While FOMC members and investors anticipate continued fed fund rate cuts into 2025, Fed Chair Jerome Powell said after November’s meeting that “We are not on any preset course. We will continue to make our decisions, meeting by meeting.” He noted that the Fed would “carefully assess incoming data, the evolving outlook and the balance of risks.”1
The U.S. economy continues to demonstrate solid growth, with third quarter Gross Domestic Product (GDP) expanding at an annualized pace of 2.8%, following 3.0% second quarter growth.2 “The consumer is still hanging in there,” says Eric Freedman, chief investment officer for U.S. Bank Asst Management. “However, the environment may be getting a little tougher for lower-income consumers.”
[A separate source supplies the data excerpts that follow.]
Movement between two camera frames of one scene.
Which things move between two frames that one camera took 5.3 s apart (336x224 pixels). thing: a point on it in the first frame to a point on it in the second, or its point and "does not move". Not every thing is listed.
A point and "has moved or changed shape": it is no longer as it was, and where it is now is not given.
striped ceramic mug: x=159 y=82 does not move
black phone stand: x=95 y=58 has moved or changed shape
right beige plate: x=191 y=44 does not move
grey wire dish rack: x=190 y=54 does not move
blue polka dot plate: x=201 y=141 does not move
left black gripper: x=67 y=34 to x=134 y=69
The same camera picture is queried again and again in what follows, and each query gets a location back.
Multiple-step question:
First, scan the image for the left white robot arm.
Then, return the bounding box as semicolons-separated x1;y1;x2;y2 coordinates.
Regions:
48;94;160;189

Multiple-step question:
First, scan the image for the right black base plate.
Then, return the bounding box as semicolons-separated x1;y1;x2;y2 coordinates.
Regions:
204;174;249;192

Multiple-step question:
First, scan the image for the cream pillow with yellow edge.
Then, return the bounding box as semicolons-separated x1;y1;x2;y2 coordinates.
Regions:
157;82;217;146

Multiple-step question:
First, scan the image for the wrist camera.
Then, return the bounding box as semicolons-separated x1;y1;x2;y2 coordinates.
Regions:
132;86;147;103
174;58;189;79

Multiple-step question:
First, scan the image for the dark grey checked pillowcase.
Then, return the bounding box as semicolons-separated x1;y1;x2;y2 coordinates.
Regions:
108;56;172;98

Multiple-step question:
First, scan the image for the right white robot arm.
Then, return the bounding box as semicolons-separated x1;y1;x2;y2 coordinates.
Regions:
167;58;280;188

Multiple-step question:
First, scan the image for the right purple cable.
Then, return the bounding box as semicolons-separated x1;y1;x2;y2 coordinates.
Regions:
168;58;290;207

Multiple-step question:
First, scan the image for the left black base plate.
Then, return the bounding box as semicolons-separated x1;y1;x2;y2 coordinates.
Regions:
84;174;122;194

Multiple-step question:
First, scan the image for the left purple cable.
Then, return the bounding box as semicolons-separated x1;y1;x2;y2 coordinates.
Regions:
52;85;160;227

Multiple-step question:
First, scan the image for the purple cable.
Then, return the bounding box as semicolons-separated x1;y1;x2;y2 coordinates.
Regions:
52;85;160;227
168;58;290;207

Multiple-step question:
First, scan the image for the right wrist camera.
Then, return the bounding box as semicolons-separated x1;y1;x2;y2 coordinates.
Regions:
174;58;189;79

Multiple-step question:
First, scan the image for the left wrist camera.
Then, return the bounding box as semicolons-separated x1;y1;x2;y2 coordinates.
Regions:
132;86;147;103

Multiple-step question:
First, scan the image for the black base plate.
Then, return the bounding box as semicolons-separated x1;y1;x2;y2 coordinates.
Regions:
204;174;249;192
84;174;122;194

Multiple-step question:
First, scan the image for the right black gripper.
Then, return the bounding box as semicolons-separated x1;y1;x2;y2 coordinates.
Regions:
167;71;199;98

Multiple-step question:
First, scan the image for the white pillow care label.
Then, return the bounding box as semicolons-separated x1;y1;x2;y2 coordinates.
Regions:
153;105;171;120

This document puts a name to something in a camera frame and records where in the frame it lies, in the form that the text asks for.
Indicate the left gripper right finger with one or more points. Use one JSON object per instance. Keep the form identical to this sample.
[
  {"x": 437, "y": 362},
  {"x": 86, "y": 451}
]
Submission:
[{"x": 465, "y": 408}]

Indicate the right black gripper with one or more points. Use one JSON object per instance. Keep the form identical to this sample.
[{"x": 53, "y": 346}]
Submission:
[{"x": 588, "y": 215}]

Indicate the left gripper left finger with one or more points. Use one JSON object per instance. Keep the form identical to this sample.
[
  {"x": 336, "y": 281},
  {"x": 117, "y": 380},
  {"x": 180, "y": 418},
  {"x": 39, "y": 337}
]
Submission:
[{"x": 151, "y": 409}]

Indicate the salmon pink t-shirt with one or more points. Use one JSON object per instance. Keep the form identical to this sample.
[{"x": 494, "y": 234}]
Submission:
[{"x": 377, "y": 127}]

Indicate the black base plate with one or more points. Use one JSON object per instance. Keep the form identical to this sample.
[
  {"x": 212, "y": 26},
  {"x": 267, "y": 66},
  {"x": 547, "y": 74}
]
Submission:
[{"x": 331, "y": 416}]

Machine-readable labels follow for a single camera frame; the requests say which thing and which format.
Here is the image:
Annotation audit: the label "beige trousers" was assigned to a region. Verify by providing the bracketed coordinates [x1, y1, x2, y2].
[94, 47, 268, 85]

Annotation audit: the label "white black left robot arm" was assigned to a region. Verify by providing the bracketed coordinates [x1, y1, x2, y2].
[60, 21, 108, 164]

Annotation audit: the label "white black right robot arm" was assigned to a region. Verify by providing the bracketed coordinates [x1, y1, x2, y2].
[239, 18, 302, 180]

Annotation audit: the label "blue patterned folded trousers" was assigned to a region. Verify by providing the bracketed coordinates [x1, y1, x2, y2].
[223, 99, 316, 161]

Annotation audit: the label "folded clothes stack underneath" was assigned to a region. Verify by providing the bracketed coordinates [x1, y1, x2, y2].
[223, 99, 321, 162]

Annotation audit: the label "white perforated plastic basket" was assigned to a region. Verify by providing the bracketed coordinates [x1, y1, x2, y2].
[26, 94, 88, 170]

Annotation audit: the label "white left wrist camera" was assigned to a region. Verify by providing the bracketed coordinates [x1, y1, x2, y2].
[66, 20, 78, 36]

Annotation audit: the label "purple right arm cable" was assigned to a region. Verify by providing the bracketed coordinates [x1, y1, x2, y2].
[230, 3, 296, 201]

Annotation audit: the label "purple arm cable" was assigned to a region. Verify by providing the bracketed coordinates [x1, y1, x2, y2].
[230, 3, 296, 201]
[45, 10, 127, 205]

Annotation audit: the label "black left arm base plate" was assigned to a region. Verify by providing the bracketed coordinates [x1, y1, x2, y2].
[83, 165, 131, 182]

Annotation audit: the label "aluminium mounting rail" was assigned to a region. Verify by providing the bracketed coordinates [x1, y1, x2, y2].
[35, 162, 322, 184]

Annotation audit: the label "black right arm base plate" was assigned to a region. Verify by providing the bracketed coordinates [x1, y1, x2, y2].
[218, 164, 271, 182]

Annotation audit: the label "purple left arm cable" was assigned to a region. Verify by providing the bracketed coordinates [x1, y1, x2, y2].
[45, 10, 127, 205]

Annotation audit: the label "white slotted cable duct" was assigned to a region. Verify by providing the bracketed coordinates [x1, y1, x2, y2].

Powell indicates that even with the economy on a favorable growth track, the Fed feels cutting rates is appropriate as it tries to achieve what is considered a “neutral” fed funds target rate. Powell indicated that elevated interest rates may be a drag on the economy.3 “A key question is the level which would be considered a neutral fed funds rate,” says Rob Haworth, senior investment strategy director for U.S. Bank Asset Management. “Markets are likely to watch that closely.” In its own projections, the FOMC has indicated the fed funds rate could level off near 3%.4
Along with interest rate cuts, the Fed continues what it began in 2022, reducing its balance sheet of fixed income assets. At its peak, the Fed’s balance sheet grew to nearly $9 trillion dollars. Each month, the Fed trims its Treasury bond holdings by $25 billion, and cuts its mortgage-backed securities positions by $35 billion. Its holdings are now approximately $7 trillion.5 “It seems unlikely the Fed will drop its balance sheet back to the $4 trillion level, as it stood in 2015-16, but given the extent the economy has grown since then, a larger Fed balance sheet may be justified,” says Haworth.
The Fed’s Balancing Act
The Fed’s primary purpose in raising rates and keeping them elevated was to combat the highest inflation since the early 1980s. At its peak, inflation, as measured by the Consumer Price Index (CPI), reached 9.1% for the 12 months ending in June 2022. The most recent CPI reading, for the 12 months ending in September 2024, showed inflation at a much improved 2.4%.6 “Given the recent rate cuts, the Fed is saying that it recognizes inflation is coming down,” says Freedman.”